**Brief**
Scan each line of the records for the word "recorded" and extract the ones that have it.

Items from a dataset
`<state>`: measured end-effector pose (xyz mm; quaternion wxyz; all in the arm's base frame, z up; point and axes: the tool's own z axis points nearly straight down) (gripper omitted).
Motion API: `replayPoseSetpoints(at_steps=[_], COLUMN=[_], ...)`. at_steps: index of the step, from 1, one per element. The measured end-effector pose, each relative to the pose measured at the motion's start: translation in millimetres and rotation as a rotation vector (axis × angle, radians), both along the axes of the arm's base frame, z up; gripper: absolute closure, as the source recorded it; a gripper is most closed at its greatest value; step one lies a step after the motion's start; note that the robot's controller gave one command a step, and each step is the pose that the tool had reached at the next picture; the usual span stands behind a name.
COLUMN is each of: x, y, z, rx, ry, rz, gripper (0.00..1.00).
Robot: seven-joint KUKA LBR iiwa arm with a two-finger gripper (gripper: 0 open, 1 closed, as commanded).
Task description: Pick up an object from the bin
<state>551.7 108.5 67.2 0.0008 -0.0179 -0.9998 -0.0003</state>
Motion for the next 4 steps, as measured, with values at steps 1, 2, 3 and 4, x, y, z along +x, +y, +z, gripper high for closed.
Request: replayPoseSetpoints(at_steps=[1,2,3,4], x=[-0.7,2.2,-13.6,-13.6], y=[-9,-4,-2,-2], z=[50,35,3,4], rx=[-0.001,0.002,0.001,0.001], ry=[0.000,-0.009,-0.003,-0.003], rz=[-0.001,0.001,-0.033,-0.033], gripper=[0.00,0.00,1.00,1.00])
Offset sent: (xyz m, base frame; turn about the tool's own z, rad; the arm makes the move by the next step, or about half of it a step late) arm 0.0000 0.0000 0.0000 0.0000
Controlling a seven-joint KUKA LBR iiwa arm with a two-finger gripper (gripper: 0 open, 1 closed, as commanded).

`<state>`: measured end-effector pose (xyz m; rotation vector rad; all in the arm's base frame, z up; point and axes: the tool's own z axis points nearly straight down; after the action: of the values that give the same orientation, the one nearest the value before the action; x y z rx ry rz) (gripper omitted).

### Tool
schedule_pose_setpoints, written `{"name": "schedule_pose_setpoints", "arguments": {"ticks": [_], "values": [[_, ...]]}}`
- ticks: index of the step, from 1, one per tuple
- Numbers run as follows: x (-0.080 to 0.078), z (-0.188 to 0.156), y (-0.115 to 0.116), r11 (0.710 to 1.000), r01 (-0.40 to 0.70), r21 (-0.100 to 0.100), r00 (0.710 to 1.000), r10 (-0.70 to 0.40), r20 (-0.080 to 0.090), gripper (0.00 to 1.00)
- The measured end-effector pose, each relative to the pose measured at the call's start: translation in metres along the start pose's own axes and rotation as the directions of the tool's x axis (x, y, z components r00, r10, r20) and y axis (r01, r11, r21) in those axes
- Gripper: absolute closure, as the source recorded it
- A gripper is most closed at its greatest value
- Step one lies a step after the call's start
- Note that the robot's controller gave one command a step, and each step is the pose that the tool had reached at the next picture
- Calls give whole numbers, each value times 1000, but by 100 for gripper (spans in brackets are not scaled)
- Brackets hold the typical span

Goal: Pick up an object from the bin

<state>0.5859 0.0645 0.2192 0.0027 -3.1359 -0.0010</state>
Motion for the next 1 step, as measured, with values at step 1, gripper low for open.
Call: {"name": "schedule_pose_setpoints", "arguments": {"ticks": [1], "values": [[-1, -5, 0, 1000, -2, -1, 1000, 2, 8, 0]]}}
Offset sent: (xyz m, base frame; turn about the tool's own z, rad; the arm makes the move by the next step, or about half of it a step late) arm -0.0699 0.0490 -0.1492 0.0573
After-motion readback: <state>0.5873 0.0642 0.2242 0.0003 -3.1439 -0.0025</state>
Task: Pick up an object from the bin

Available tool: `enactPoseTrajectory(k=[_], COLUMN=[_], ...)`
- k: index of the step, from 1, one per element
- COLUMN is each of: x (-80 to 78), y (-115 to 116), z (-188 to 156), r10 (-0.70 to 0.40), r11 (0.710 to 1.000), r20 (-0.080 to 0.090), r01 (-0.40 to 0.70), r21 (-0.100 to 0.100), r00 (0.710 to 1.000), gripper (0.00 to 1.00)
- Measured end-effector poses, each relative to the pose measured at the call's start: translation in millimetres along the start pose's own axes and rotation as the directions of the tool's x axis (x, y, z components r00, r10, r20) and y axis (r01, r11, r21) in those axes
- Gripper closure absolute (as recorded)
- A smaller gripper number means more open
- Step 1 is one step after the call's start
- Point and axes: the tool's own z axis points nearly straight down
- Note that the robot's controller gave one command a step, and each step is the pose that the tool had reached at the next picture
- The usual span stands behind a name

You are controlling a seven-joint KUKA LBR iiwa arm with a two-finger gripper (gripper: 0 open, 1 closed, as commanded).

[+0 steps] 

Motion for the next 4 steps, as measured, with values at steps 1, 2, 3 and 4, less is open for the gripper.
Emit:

**Answer box**
Motion API: `replayPoseSetpoints(at_steps=[_], COLUMN=[_], ...)`. at_steps: index of the step, from 1, one per element. The measured end-effector pose, each relative to the pose measured at the motion's start: translation in millimetres and rotation as a rotation vector (axis × angle, radians), both along the axes of the arm's base frame, z up; gripper: absolute closure, as the source recorded it; a gripper is most closed at its greatest value; step one lies a step after the motion's start; note that the robot's controller gave one command a step, and each step is the pose that the tool had reached at the next picture; the usual span stands behind a name.
- Gripper: absolute closure, as the source recorded it
- Gripper closure absolute (as recorded)

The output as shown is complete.